[Saved entries]
- - - - - - -

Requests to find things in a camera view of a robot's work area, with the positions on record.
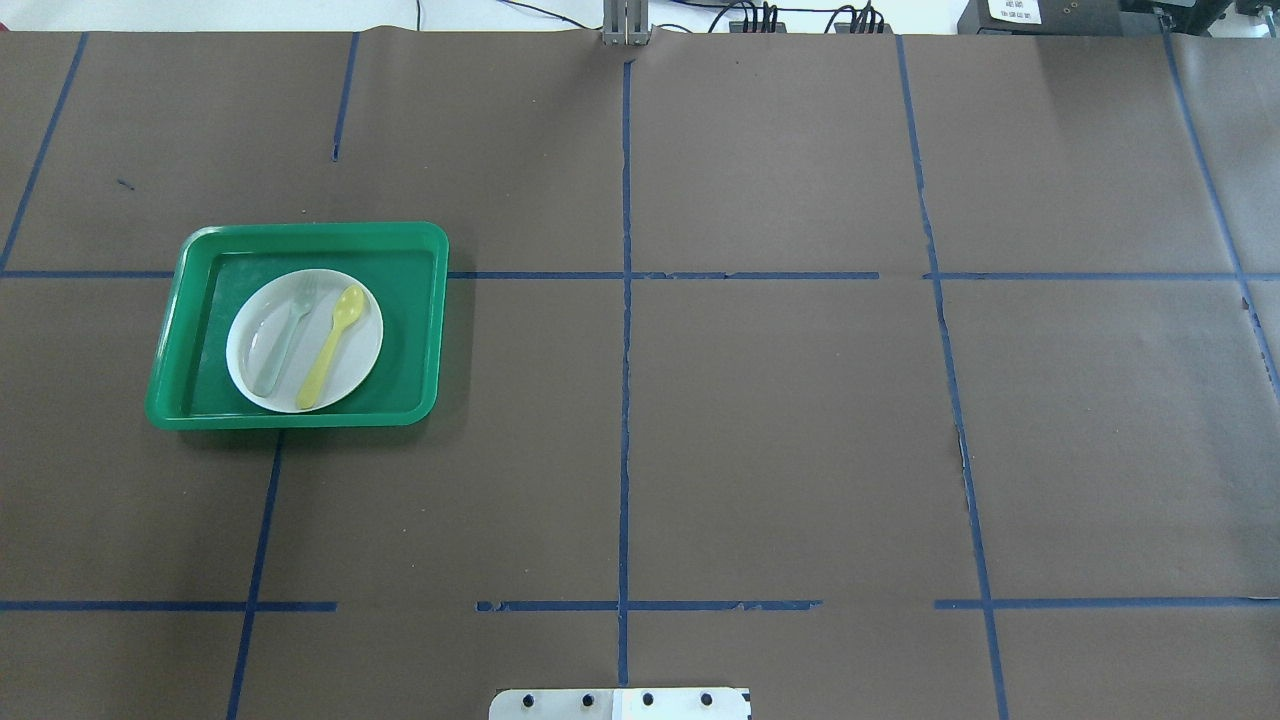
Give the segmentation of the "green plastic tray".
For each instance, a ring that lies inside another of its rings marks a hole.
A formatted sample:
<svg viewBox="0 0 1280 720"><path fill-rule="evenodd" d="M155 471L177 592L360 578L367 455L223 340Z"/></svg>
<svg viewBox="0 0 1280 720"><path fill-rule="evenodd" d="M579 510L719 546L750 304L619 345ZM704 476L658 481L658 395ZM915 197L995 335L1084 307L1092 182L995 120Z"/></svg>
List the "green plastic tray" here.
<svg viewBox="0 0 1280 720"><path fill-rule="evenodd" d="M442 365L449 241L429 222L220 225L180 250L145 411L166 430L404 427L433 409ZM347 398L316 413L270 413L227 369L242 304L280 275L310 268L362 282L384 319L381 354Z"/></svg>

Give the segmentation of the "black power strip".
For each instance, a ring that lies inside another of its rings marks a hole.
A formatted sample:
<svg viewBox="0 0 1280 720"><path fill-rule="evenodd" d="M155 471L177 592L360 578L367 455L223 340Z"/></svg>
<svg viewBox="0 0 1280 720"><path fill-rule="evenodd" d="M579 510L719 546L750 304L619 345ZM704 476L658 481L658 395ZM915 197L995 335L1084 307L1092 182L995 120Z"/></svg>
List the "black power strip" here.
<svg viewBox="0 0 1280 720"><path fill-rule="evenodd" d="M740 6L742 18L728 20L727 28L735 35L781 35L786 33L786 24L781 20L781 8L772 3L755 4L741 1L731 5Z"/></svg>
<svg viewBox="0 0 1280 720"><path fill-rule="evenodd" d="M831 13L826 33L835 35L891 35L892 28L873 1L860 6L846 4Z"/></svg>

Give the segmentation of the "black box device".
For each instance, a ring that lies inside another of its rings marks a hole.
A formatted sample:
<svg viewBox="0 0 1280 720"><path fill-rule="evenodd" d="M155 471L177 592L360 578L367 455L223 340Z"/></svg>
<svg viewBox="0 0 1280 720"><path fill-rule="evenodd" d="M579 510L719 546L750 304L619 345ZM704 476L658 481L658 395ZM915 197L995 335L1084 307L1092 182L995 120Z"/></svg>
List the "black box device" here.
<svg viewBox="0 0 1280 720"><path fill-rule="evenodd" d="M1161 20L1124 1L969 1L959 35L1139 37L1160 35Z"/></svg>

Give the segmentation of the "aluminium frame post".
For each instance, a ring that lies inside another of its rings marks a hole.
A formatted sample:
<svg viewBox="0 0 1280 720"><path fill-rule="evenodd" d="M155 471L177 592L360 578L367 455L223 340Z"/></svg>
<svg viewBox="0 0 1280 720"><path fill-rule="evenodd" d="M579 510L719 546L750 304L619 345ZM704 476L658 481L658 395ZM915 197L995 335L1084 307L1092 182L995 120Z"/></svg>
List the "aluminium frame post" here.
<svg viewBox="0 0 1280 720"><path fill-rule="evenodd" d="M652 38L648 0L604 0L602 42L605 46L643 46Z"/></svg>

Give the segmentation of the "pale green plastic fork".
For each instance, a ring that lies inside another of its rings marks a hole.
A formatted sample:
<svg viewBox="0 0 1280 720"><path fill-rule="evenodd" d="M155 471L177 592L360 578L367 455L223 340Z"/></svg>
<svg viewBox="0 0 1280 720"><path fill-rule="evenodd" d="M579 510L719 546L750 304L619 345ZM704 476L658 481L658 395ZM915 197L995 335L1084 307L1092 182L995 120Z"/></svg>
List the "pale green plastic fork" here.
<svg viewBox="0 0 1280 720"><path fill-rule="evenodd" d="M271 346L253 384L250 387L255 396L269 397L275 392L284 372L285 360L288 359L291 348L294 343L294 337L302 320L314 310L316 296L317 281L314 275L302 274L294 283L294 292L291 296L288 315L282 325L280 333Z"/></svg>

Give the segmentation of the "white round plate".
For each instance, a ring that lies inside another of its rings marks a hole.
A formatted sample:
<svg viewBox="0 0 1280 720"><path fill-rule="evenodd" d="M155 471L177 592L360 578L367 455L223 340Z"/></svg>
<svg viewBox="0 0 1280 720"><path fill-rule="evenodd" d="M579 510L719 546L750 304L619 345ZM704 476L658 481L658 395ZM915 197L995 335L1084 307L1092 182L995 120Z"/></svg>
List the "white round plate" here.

- - - - - - -

Filter the records for lines holding the string "plate". Copy each one.

Give the segmentation of the "white round plate".
List the "white round plate" here.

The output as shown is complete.